* [TASK TO COMPLETE]
Lines with "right": how many are there in the listing below? Reply with the number only.

* [COLLECTED MATERIAL]

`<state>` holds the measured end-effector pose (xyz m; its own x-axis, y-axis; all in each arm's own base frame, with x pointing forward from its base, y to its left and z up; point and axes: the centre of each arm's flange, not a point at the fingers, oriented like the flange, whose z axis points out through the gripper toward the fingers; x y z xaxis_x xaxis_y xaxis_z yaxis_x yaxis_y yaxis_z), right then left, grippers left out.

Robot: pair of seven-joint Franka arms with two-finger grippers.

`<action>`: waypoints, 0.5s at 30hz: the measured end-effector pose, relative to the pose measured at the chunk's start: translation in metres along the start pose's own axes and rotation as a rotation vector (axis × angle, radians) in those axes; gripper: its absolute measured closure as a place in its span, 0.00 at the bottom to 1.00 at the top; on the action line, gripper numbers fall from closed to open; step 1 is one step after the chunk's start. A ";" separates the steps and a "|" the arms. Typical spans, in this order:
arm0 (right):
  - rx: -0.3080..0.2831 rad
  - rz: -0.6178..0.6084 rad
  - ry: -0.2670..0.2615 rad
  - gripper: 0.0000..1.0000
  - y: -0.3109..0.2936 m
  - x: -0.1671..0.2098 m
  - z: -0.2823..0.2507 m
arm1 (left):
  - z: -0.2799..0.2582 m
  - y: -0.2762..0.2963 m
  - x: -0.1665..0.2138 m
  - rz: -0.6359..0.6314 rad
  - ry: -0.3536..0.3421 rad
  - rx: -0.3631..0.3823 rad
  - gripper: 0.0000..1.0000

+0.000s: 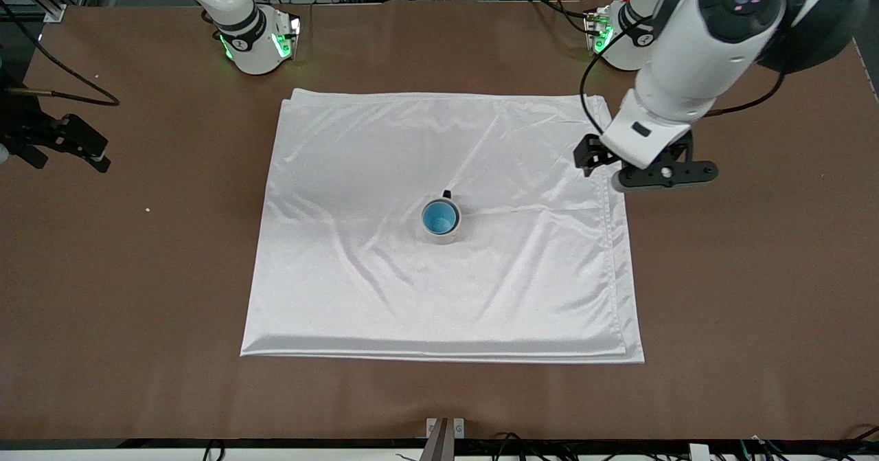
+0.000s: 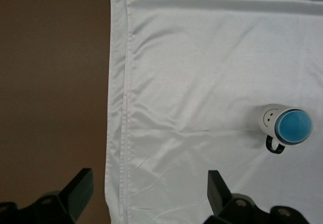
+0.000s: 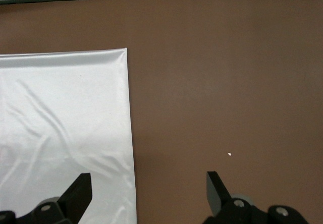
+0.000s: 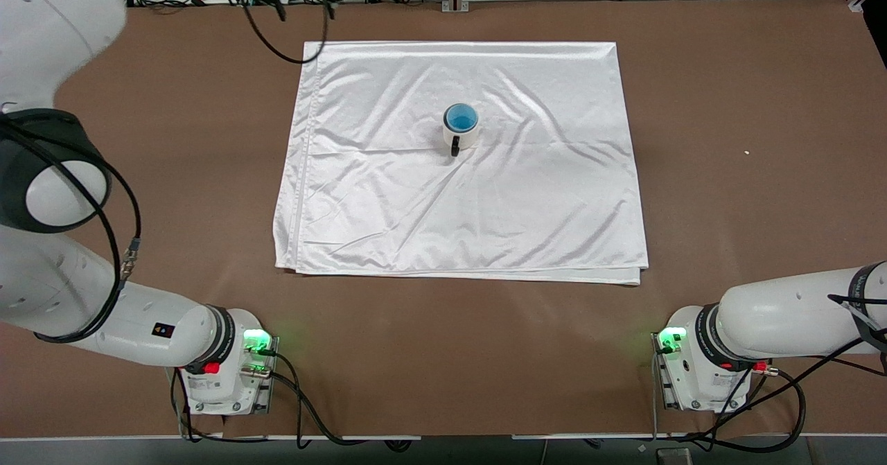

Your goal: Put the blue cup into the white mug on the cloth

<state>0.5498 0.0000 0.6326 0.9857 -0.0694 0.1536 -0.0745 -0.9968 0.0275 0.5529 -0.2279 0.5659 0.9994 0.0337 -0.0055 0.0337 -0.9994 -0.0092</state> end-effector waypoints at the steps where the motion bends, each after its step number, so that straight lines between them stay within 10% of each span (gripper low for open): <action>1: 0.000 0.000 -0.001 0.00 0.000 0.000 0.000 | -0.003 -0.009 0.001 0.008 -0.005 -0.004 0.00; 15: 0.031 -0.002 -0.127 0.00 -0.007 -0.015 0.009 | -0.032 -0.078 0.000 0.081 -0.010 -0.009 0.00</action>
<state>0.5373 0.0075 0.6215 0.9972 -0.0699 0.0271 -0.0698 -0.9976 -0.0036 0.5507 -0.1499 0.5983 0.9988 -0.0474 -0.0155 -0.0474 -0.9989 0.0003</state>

* [EXERCISE SOLUTION]
2